Papalao esperó meses orinando con dolor. Si no había sangre o huesos rotos no había necesidad de alarma. Creía que podía sanar solo: "Ei cueipo tiene la capacidá de curai su enfeimedade poi sí mimo." Eso decía. Un día Mamatita lo encontró en el baño arrodillado, no podía hablar, no podía levantarse.

Los doctores sacaron sangre, palparon órganos, registraron cavidades, analizaron síntomas y diagnosticaron: Próstata, cuerpo glandular que rodea el cuello de la vejiga y la uretra.

—Hay que operar, se tiene éxito en más de un 90%, y con la constitucíon de Don Lao no hay peligro.

Así que el día de la operación los pasillos del hospital se llenaron de ojos grandes. Todos estábamos ahí. Las mujeres y sus esposos. Los hombres y sus esposas. Mamatita y los nietos. Algún novio. Alguna novia. Los compañeros de dominó encabezados por el viejo Simeón que quería empezar un rezo.

El doctor salió enmascarado. Escudriñamos sus ojos para adivinar la tragedia o celebrar la esperanza.

—Se los dije, un éxito total, ahora a guardar reposo y estar bajo observación, los próximos ocho días son de cuidado.

Hubo algarabía y varias enfermeras hicieron señas Silencio Hospital.

Ocho días después del éxito acompañé a Mamatita al hospital. Era de tarde y, aparte de un leve dolor de cabeza, nada auguraba nada trascendental. Los perros ladraban, el sol estaba afuera, las manzanas y uvas colgadas en los tarantines anunciaban la navidad en el parque. La gente caminaba o corría, según su prisa. Yo le decía a Mamatita de su halitosis, justo después de la operación, ¿era normal? Le pedí que por favor le preguntara al doctor. Cada día se hacía más intensa. Imposible no notarlo.

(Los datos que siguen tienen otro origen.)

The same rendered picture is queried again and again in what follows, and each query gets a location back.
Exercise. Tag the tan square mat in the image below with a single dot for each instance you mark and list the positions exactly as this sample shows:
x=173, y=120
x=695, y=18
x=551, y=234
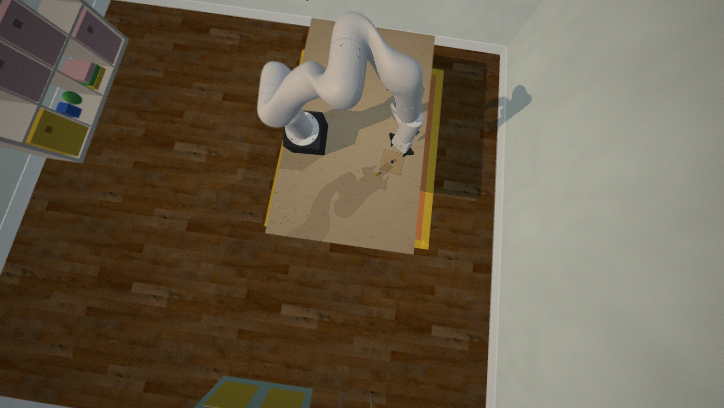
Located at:
x=386, y=164

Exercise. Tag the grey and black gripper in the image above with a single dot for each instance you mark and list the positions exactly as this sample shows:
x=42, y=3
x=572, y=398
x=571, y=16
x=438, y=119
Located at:
x=404, y=148

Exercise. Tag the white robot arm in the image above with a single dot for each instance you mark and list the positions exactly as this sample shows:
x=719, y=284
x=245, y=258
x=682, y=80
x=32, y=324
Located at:
x=354, y=41

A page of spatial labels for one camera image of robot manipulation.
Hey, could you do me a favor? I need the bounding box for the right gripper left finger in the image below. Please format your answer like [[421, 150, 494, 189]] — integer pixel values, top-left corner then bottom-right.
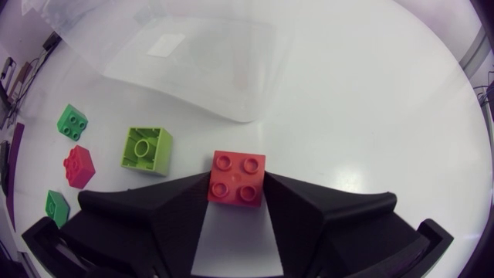
[[61, 171, 211, 278]]

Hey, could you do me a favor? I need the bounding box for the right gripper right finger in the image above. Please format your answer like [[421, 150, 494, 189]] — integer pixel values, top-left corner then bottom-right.
[[262, 171, 430, 278]]

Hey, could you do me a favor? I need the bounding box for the orange-red toy brick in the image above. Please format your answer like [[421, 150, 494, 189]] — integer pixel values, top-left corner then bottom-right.
[[207, 150, 267, 209]]

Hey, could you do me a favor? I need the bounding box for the clear plastic container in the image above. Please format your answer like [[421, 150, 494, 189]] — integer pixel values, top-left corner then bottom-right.
[[40, 0, 289, 124]]

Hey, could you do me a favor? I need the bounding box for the lime green toy brick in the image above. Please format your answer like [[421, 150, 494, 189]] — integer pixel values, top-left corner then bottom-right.
[[120, 127, 174, 178]]

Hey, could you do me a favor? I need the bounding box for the red toy brick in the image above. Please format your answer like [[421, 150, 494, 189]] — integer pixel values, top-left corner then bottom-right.
[[63, 144, 96, 190]]

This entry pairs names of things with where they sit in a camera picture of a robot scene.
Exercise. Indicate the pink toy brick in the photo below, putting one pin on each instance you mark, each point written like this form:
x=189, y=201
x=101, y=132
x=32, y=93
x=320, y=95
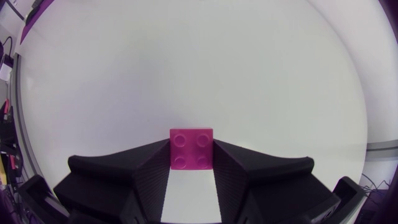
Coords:
x=191, y=149

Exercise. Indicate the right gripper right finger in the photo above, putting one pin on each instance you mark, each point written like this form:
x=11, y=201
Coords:
x=267, y=186

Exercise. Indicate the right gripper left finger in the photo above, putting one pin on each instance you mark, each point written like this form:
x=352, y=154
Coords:
x=124, y=183

Y este día, a medida que hablaba su respiración empezó a faltarle. Jadeaba. Yo corrí a llamar a una enfermera. Parece que todas estaban almorzando. Encontré a dos que primero me preguntaron hasta el signo zodiacal de Papalao. Tuve que gritarles para despertarlas. Ya el aire en la habitación era irrespirable. Buscaron unos camilleros. Los ojos de Papalao querían transmitirme sosiego, hasta me sonrió de despedida antes de entrar a Cuidados Intensivos.

El doctor entró sin mirarnos. Yo veía a través de la puerta como revoloteaban a su alrededor con máquinas y agujas. A su lado yacía un hombre con el vientre hinchado y rojo, a punto de explotar.

Papalao murió de una embolia: S. F. Med. Obstrucción de un vaso sanguíneo por un coágulo.

Atrás, en la ambulancia, íbamos el ataúd con el cadáver de Papalao, Tío Rafael que regresó de Detroit para el velorio y yo. El chofer escuchaba un juego de pelota entre el Licey y Las Águilas. El Licey ganaba 3 a 1 en el séptimo inning, al bate Rafael Landestoy.

La multitud no dejaba entrar a la ambulancia. Sacaron el ataúd en la calle. Lo colocaron en el centro de la sala, abajo hielo, rodeado de sillas plegables, alquiladas por docenas. Entre tanta gente no quedaba espacio para las lágrimas.

El día del entierro mataron una vaca, un puerco, treinta gallinas. Un banquete para sustituir la navidad. Medio pueblo disfrutó del velorio. Hasta tiraron fotos tocando el ataúd.

Papalao fue mi primer muerto. Nunca lo lloré. Todavía cuando voy a Bonao creo que lo veré en la enramá jugando dominó, discutiendo con el viejo Simeón sobre no acostar a doble cinco en la primera oportunidad. Todavía creo que volveré a peinarlo como a un samurai mientras cabecea en su mecedora.

En la noche Mamatita cubrió el tocadiscos, colocó una cinta negra en el retrato de Papalao. El tiempo del luto; the fourth, the dimension of stillness is in the house Mr. Pound.